Records from a collection:
━━━━
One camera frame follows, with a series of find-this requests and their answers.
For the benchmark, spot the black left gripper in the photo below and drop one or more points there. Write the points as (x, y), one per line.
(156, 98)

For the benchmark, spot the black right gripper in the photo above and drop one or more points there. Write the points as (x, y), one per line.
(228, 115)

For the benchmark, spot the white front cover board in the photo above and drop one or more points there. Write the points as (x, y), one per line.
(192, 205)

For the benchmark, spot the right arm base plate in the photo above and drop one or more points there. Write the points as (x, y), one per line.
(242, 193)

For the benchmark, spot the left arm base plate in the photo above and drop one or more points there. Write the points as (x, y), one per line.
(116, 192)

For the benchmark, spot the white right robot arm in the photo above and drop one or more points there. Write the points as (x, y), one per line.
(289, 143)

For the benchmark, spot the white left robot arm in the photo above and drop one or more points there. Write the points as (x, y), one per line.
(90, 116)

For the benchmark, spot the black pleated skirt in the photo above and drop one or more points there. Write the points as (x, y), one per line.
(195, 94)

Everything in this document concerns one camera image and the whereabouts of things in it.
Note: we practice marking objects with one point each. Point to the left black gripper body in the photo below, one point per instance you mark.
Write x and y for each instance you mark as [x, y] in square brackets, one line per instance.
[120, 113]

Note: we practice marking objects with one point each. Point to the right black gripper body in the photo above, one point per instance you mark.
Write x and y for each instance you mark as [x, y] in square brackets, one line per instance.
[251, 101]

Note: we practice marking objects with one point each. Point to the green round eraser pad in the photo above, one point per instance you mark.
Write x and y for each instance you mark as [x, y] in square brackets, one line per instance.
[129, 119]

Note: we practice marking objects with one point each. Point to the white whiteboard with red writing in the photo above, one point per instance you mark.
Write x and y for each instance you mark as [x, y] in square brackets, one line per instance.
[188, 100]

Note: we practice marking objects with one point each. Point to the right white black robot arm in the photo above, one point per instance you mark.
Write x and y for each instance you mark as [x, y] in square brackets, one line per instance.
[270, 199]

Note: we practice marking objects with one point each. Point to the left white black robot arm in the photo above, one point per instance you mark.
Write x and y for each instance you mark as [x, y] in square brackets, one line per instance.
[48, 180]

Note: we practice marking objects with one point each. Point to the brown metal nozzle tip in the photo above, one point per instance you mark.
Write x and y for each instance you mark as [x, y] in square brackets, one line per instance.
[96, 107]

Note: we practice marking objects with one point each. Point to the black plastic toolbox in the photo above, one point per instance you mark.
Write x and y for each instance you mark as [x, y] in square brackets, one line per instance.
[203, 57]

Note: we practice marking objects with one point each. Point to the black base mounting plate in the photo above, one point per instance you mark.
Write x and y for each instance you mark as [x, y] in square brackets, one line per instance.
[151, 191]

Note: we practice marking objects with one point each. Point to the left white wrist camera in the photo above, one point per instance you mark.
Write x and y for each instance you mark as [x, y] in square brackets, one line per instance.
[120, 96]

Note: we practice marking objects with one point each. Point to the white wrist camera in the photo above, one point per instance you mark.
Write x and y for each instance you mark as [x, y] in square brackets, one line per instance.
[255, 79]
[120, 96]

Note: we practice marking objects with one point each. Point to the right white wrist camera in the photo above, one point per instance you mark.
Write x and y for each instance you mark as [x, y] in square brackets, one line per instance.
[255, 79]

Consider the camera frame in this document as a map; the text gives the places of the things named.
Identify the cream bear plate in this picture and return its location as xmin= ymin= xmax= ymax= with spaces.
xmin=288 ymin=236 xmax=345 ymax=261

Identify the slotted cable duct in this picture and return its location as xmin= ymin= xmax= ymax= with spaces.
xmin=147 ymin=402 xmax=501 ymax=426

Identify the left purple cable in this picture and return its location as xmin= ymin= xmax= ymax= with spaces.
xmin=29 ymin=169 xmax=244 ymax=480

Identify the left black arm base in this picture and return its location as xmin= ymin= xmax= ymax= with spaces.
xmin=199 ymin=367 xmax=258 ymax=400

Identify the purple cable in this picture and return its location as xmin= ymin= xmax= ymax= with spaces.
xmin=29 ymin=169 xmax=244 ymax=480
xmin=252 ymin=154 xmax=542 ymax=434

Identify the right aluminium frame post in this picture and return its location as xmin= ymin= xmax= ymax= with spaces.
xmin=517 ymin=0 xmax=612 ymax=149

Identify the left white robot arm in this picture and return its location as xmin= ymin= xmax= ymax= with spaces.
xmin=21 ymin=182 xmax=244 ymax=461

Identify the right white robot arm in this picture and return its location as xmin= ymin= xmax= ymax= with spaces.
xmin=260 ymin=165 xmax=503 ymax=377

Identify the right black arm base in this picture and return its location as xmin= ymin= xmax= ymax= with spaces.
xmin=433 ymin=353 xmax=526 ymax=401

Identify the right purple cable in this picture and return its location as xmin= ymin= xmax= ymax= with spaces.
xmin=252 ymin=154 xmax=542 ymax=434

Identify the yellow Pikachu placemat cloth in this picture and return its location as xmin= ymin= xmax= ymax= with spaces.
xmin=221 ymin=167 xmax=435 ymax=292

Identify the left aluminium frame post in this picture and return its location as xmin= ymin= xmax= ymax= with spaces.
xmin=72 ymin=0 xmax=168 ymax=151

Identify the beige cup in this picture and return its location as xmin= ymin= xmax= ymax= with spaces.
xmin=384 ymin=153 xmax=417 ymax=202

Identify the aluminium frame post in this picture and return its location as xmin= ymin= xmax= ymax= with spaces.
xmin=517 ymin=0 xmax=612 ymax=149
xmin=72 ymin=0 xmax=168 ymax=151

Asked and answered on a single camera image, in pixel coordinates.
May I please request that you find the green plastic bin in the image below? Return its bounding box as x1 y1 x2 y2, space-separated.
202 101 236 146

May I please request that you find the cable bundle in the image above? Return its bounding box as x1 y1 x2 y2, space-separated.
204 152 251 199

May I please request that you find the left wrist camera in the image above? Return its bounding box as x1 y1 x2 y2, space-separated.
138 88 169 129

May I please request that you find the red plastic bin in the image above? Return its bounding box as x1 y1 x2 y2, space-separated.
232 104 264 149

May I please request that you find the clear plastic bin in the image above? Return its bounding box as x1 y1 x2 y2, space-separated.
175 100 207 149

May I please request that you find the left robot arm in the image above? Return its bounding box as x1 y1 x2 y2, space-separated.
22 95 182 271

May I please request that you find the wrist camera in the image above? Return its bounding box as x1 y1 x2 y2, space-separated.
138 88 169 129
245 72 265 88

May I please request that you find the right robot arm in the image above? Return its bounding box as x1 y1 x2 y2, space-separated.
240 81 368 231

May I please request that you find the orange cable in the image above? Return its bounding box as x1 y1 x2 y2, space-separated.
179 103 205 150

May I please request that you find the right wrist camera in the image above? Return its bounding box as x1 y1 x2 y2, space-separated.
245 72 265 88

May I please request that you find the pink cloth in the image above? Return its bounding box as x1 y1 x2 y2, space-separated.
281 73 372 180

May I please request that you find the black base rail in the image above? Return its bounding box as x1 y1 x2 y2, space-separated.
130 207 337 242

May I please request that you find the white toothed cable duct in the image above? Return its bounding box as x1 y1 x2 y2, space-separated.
━━━━
Please write out the entries above in full, exactly as they read.

- [WRITTEN SOLUTION]
One camera frame follows, with a series of find-this requests and their answers.
For the benchmark, spot the black left gripper in the photo below and drop one or more points there. Write the points as (x, y), one per line.
(156, 98)

For the benchmark, spot the black right gripper in the photo above and drop one or more points there. Write the points as (x, y), one per line.
(228, 115)

For the benchmark, spot the white front cover board in the photo above and drop one or more points there. Write the points as (x, y), one per line.
(192, 205)

For the benchmark, spot the right arm base plate in the photo above and drop one or more points there. Write the points as (x, y), one per line.
(242, 193)

For the benchmark, spot the left arm base plate in the photo above and drop one or more points there. Write the points as (x, y), one per line.
(116, 192)

For the benchmark, spot the white right robot arm in the photo above and drop one or more points there. Write the points as (x, y), one per line.
(289, 143)

For the benchmark, spot the white left robot arm in the photo above and drop one or more points there. Write the points as (x, y), one per line.
(90, 116)

For the benchmark, spot the black pleated skirt in the photo above and drop one or more points there. Write the points as (x, y), one per line.
(195, 94)

Everything in this document concerns one camera image and the whereabouts of things in it.
Note: we practice marking objects with one point each. Point to the left black gripper body in the photo below, one point per instance you mark.
Write x and y for each instance you mark as [x, y] in square brackets, one line per instance.
[120, 113]

Note: we practice marking objects with one point each. Point to the right black gripper body in the photo above, one point per instance you mark.
Write x and y for each instance you mark as [x, y] in square brackets, one line per instance.
[251, 101]

Note: we practice marking objects with one point each. Point to the green round eraser pad in the photo above, one point per instance you mark.
Write x and y for each instance you mark as [x, y] in square brackets, one line per instance.
[129, 119]

Note: we practice marking objects with one point each. Point to the white whiteboard with red writing in the photo above, one point per instance you mark.
Write x and y for each instance you mark as [x, y] in square brackets, one line per instance.
[188, 100]

Note: we practice marking objects with one point each. Point to the right white black robot arm in the photo above, one point per instance you mark.
Write x and y for each instance you mark as [x, y] in square brackets, one line per instance.
[270, 199]

Note: we practice marking objects with one point each. Point to the left white black robot arm in the photo above, one point per instance you mark.
Write x and y for each instance you mark as [x, y] in square brackets, one line per instance.
[48, 180]

Note: we practice marking objects with one point each. Point to the brown metal nozzle tip in the photo above, one point per instance you mark.
Write x and y for each instance you mark as [x, y] in square brackets, one line per instance.
[96, 107]

Note: we practice marking objects with one point each. Point to the black plastic toolbox in the photo above, one point per instance you mark.
Write x and y for each instance you mark as [x, y] in square brackets, one line per instance.
[203, 57]

Note: we practice marking objects with one point each. Point to the black base mounting plate in the photo above, one point per instance you mark.
Write x and y for each instance you mark as [x, y] in square brackets, one line per instance.
[151, 191]

Note: we practice marking objects with one point each. Point to the left white wrist camera in the photo above, one point per instance you mark.
Write x and y for each instance you mark as [x, y] in square brackets, one line per instance.
[120, 96]

Note: we practice marking objects with one point each. Point to the white wrist camera in the photo above, one point per instance you mark.
Write x and y for each instance you mark as [x, y] in square brackets, one line per instance.
[255, 79]
[120, 96]

Note: we practice marking objects with one point each. Point to the right white wrist camera in the photo above, one point per instance you mark.
Write x and y for each instance you mark as [x, y] in square brackets, one line per instance.
[255, 79]

Consider the camera frame in this document as a map; the text gives the places of the things named.
Identify the cream bear plate in this picture and return its location as xmin= ymin= xmax= ymax= with spaces.
xmin=288 ymin=236 xmax=345 ymax=261

Identify the slotted cable duct in this picture and return its location as xmin= ymin= xmax= ymax= with spaces.
xmin=147 ymin=402 xmax=501 ymax=426

Identify the left purple cable in this picture and return its location as xmin= ymin= xmax= ymax= with spaces.
xmin=29 ymin=169 xmax=244 ymax=480

Identify the left black arm base in this picture and return its location as xmin= ymin= xmax= ymax= with spaces.
xmin=199 ymin=367 xmax=258 ymax=400

Identify the purple cable in this picture and return its location as xmin= ymin= xmax= ymax= with spaces.
xmin=29 ymin=169 xmax=244 ymax=480
xmin=252 ymin=154 xmax=542 ymax=434

Identify the right aluminium frame post in this picture and return its location as xmin= ymin= xmax= ymax= with spaces.
xmin=517 ymin=0 xmax=612 ymax=149

Identify the left white robot arm in this picture and return its location as xmin= ymin= xmax= ymax= with spaces.
xmin=21 ymin=182 xmax=244 ymax=461

Identify the right white robot arm in this picture and return its location as xmin= ymin= xmax= ymax= with spaces.
xmin=260 ymin=165 xmax=503 ymax=377

Identify the right black arm base in this picture and return its location as xmin= ymin= xmax= ymax= with spaces.
xmin=433 ymin=353 xmax=526 ymax=401

Identify the right purple cable in this picture and return its location as xmin= ymin= xmax= ymax= with spaces.
xmin=252 ymin=154 xmax=542 ymax=434

Identify the yellow Pikachu placemat cloth in this picture and return its location as xmin= ymin= xmax= ymax= with spaces.
xmin=221 ymin=167 xmax=435 ymax=292

Identify the left aluminium frame post in this picture and return its location as xmin= ymin= xmax= ymax= with spaces.
xmin=72 ymin=0 xmax=168 ymax=151

Identify the beige cup in this picture and return its location as xmin= ymin= xmax= ymax= with spaces.
xmin=384 ymin=153 xmax=417 ymax=202

Identify the aluminium frame post in this picture and return its location as xmin= ymin= xmax= ymax= with spaces.
xmin=517 ymin=0 xmax=612 ymax=149
xmin=72 ymin=0 xmax=168 ymax=151

Asked and answered on a single camera image, in pixel coordinates.
May I please request that you find the green plastic bin in the image below? Return its bounding box as x1 y1 x2 y2, space-separated.
202 101 236 146

May I please request that you find the cable bundle in the image above? Return its bounding box as x1 y1 x2 y2, space-separated.
204 152 251 199

May I please request that you find the left wrist camera in the image above? Return its bounding box as x1 y1 x2 y2, space-separated.
138 88 169 129

May I please request that you find the red plastic bin in the image above? Return its bounding box as x1 y1 x2 y2, space-separated.
232 104 264 149

May I please request that you find the clear plastic bin in the image above? Return its bounding box as x1 y1 x2 y2, space-separated.
175 100 207 149

May I please request that you find the left robot arm in the image above? Return its bounding box as x1 y1 x2 y2, space-separated.
22 95 182 271

May I please request that you find the wrist camera in the image above? Return its bounding box as x1 y1 x2 y2, space-separated.
138 88 169 129
245 72 265 88

May I please request that you find the right robot arm in the image above? Return its bounding box as x1 y1 x2 y2, space-separated.
240 81 368 231

May I please request that you find the orange cable in the image above? Return its bounding box as x1 y1 x2 y2, space-separated.
179 103 205 150

May I please request that you find the right wrist camera in the image above? Return its bounding box as x1 y1 x2 y2, space-separated.
245 72 265 88

May I please request that you find the pink cloth in the image above? Return its bounding box as x1 y1 x2 y2, space-separated.
281 73 372 180

May I please request that you find the black base rail in the image above? Return its bounding box as x1 y1 x2 y2, space-separated.
130 207 337 242

May I please request that you find the white toothed cable duct in the image above? Return its bounding box as x1 y1 x2 y2, space-separated.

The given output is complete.